As luck would have it, the Biennale di Venezia, a famous arts festival, was showing the works from questionably talented artists from many countries. The Yeti-/crystal-/taxidermy-obsessed LSD-inspired Canadian artist failed miserably to make me a proud Canadian. The Russian exhibition was particularly intelligent, with the highlight being the media shower, where live television literally cascaded down and around the viewer and showered them with media overload. By turning the shower knob, the viewer could immerse themselves in different themes ranging from news, sports, nature, soaps, and pornography. Also of obsessive interest, a French exhibit by Sophie portrayed video and/or critique from 107 ladies on the email breakup letter offered by her last (ever?) boyfriend. Critiques were offered by psychologists, actresses, linguists, a parrot, comedians, and other media names such as Feist and Miss Kitten. This exhibit was really bizarre and obsessive and left me laughing, crying, and running for cover all at the same time. I will add the name 'Sophie' to the list of girls never to date...

For the record - Venice is in fact sinking, and the merchants of Venice have been replaced by illegal immigrant hawkers selling fake purses...


Venice, Italy. The Grand Canal, the main highway.


Venice, Italy. A minor canal full of tourist gondolas.


Venice, Italy. A quiet and lonely gondola in the supposed off-season.


Venice, Italy. Night shot along a casually curving canal.


Venice, Italy. Under the bridge(s).


Venice, Italy. Biennale Art Festival. A Russian exhibit, a literal construction of being showered by media, as 400 live-feed channels cascade down and around. Turn the shower knob, and the channels change by categories including news, sports, nature, soaps, and pornography.


Venice, Italy. Biennale Art Festival. A French exhibit by Sophie, with videos of 107 ladies commenting and/or critiquing the email break up letter offered by her last (ever??) boyfriend. Critiques were offered by psychologists, actresses, linguists, a parrot, comedians, and other media names such as Feist and Miss Kitten.

Wednesday, October 10, 2007

High On Slovenia

October 1 - 10, 2007

LJUBLJANA, Slovenia
As the train gently crossed the Croatia/Slovenia border, the rolling hills almost instantly transformed into steep tree-covered hills that stretched for the sky. As the train approached the capitol Ljubljana, I began to see the already snow-capped mountains in the distance. I didn't realize that I would soon be at the summit of one of the peaks.

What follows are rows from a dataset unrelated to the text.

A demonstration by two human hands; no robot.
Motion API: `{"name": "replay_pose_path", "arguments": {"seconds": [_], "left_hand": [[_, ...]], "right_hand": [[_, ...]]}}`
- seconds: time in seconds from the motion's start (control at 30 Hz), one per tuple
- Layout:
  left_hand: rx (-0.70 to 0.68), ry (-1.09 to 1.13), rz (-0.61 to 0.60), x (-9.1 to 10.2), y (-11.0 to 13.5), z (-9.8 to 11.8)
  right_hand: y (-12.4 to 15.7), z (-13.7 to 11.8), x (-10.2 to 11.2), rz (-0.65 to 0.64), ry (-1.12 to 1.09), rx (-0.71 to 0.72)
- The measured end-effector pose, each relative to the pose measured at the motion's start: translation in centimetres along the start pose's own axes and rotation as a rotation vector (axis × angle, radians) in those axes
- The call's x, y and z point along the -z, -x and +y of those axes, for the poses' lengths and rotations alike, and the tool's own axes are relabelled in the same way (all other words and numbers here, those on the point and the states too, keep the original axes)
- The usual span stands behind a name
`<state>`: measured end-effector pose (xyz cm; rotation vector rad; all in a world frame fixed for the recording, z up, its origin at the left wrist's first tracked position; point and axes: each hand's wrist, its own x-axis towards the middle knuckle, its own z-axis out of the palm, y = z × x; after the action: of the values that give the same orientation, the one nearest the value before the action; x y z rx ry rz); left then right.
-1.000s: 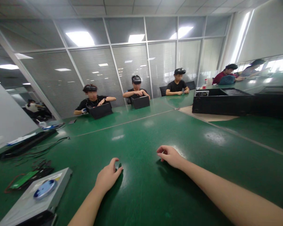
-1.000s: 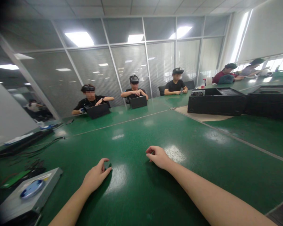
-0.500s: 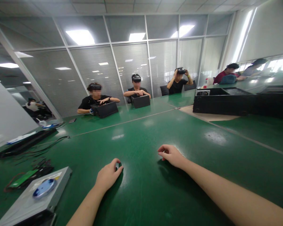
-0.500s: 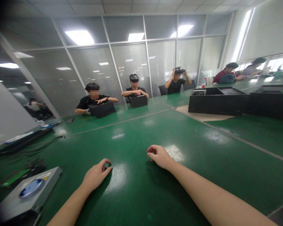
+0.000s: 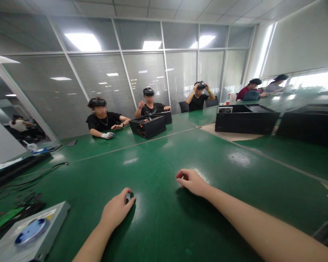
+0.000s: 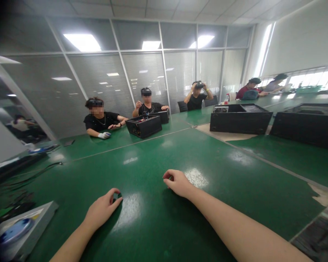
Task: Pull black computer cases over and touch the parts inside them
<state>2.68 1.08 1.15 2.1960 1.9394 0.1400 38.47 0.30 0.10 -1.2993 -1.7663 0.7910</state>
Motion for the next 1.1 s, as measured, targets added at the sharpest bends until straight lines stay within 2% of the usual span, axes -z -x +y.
{"name": "replay_pose_path", "arguments": {"seconds": [0.2, 0.37, 0.5, 0.6, 0.7, 0.77, 0.83, 0.87, 0.93, 1.03, 1.1], "left_hand": [[0.01, 0.011, -0.012, 0.3, -0.5, -0.1], [0.003, 0.022, -0.032, 0.5, -0.5, -0.2], [-0.011, 0.02, -0.042, 0.5, -0.5, -0.2], [-0.012, 0.025, -0.034, 0.3, -0.6, -0.3], [-0.019, 0.044, -0.05, 0.3, -0.9, -0.5], [-0.022, 0.057, -0.067, 0.3, -1.1, -0.7], [-0.019, 0.065, -0.074, 0.4, -1.3, -0.7], [-0.017, 0.066, -0.076, 0.4, -1.3, -0.6], [-0.018, 0.062, -0.076, 0.6, -1.2, -0.4], [-0.021, 0.061, -0.09, 0.7, -0.9, -0.2], [-0.016, 0.062, -0.102, 0.8, -0.9, -0.1]], "right_hand": [[0.8, -2.7, 0.6, 0.013, 0.1, 0.11], [2.6, -7.1, 2.2, -0.008, 0.177, 0.193], [4.7, -10.6, 4.8, 0.038, 0.339, 0.282], [5.7, -11.2, 8.2, 0.106, 0.482, 0.278], [5.4, -10.3, 12.6, 0.208, 0.759, 0.122], [4.5, -9.8, 15.2, 0.271, 0.987, -0.114], [3.2, -10.0, 16.3, 0.284, 1.171, -0.369], [2.6, -10.4, 16.2, 0.264, 1.223, -0.456], [1.7, -11.6, 14.6, 0.188, 1.255, -0.528], [1.8, -13.9, 11.2, 0.04, 1.283, -0.503], [2.4, -15.3, 10.3, -0.063, 1.336, -0.424]]}}
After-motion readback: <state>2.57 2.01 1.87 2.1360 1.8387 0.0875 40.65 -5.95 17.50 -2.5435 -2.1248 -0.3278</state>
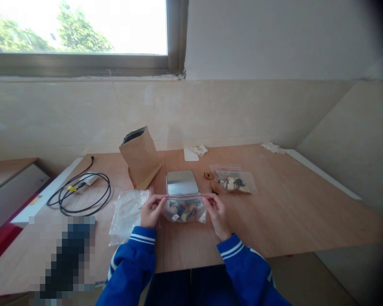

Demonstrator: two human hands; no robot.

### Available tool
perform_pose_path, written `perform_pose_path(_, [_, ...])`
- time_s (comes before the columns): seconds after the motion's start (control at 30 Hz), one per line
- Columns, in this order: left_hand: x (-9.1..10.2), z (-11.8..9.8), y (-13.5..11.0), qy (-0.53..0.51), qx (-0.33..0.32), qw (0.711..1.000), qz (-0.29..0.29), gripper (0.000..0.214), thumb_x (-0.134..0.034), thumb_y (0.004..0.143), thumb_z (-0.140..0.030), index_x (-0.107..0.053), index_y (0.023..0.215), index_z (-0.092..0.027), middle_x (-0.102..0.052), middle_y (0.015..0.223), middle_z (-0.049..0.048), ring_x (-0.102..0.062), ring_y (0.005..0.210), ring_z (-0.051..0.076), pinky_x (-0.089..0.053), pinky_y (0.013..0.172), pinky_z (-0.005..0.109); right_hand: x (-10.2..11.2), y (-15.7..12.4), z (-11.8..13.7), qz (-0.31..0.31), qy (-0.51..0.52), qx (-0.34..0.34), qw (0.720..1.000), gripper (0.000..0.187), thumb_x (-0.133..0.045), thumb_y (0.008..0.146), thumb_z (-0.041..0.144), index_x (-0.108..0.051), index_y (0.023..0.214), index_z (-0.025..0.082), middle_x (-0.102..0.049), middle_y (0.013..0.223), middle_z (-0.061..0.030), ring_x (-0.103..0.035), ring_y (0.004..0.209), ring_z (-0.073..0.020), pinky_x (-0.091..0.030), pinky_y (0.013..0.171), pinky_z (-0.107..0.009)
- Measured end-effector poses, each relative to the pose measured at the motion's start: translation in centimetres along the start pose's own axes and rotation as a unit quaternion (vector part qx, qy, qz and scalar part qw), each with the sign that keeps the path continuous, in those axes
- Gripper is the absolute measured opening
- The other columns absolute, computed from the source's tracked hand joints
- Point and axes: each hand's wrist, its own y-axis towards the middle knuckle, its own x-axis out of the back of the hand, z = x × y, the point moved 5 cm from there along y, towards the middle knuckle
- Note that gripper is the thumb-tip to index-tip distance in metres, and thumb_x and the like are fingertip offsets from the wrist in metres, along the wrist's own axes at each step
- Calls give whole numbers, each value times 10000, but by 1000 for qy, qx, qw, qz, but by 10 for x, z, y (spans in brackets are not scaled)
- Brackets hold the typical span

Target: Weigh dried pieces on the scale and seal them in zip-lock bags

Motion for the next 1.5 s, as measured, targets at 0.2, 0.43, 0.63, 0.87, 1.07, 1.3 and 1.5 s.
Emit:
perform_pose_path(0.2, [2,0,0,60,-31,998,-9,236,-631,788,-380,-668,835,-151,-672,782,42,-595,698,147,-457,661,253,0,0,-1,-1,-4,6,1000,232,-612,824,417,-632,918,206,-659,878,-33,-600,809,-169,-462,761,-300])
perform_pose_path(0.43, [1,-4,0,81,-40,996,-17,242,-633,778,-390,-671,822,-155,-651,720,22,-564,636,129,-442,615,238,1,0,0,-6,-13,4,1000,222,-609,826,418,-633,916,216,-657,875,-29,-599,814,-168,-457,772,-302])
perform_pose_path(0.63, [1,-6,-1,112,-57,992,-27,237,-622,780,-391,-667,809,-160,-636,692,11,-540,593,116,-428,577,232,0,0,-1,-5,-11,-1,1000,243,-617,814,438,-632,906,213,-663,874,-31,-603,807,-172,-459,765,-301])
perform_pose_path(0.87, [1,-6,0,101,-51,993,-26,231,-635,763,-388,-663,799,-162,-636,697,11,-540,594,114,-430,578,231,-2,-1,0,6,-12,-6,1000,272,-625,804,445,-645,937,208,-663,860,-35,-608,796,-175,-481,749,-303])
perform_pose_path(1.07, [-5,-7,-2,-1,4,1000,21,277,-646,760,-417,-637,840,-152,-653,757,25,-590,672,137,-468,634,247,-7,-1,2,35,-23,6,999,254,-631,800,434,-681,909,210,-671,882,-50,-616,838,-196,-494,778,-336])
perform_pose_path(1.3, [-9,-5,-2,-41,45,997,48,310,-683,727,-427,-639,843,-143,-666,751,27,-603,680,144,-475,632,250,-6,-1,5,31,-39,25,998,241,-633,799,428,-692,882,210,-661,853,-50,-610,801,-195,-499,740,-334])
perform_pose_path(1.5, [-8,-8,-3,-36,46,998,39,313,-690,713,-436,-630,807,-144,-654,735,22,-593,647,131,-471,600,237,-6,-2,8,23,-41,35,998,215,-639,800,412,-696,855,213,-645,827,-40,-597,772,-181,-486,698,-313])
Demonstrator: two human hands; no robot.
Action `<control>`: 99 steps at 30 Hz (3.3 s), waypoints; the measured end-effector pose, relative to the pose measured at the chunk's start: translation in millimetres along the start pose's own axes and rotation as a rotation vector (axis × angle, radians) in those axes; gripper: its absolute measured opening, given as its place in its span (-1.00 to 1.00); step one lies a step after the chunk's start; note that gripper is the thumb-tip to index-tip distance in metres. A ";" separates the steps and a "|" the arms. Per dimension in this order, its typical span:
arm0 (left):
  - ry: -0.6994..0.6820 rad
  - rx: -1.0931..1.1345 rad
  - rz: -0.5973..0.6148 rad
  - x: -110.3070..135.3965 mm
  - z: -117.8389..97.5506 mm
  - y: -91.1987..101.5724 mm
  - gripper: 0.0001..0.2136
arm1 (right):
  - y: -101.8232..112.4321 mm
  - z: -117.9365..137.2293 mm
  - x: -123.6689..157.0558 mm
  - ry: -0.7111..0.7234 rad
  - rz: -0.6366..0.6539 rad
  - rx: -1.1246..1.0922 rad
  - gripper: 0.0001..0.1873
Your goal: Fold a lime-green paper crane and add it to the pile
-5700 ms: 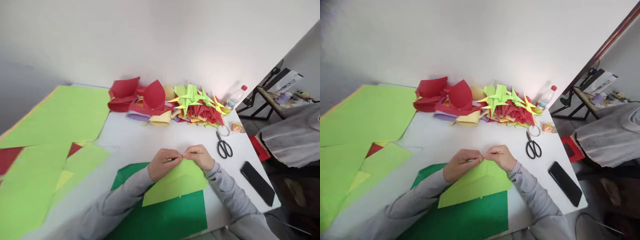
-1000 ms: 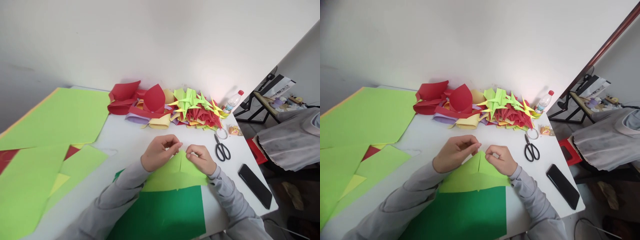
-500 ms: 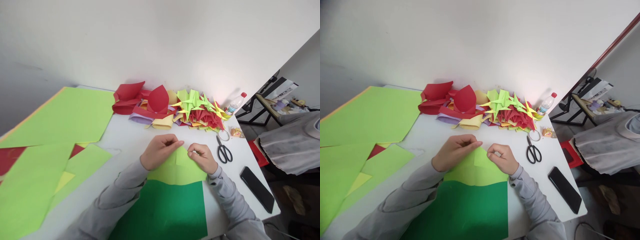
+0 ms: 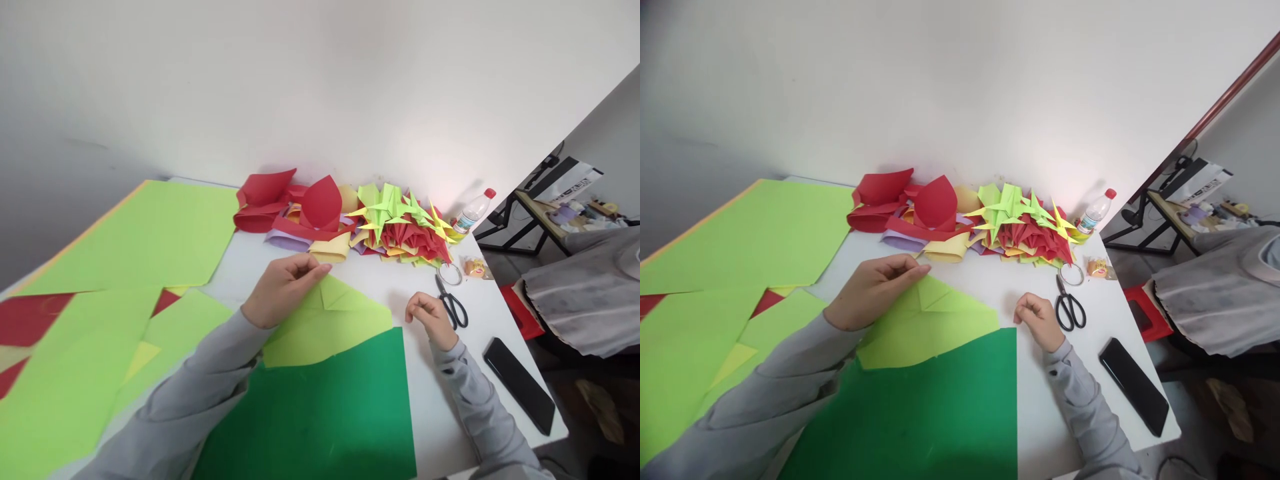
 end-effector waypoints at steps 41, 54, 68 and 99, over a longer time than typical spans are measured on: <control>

My hostel was supposed to be one of the top-rated hostels in Europe, and had the dubious distinction of being a former prison in an area that had been transformed into somewhat of an artist's district.

It was immediately obvious that LJ was a city obsessed with fitness… as I wandered through the pedestrian-friendly city a stream of joggers, rollerbladers, and cyclists constantly whizzed by. The cool brisk evening air still did not deter anyone from practicing outdoor yoga, cycling, walking, or drumming in the massive park on the edge of downtown. Other locals kept the social vibe alive by crowding the many outdoor cafes alongside the downtown canals, where they could watch people crossing the historic bridges such as The Cobbler's Bridge, The Dragon Bridge, or perhaps the Triple Bridge.

BLED, Slovenia
Only an hour bus ride outside of LJ, the touristy town of Bled typically attracts many tourists for its beautiful lakes and mountains. It was great to be amongst the mountains… the hills smelled of adrenaline, while the town still lingered of Ben-Gay from the hordes of recently departed blue-haired tourists. My first task in Bled was to investigate the local adventure guides to see what mountain adventures were happening. I spent the rest of the day walking around the lake and walking amongst the forests until I received a text indicating there was a hike/climb that would leave at 6am the next day to the top of Mount Triglov, the highest peak in Slovenia.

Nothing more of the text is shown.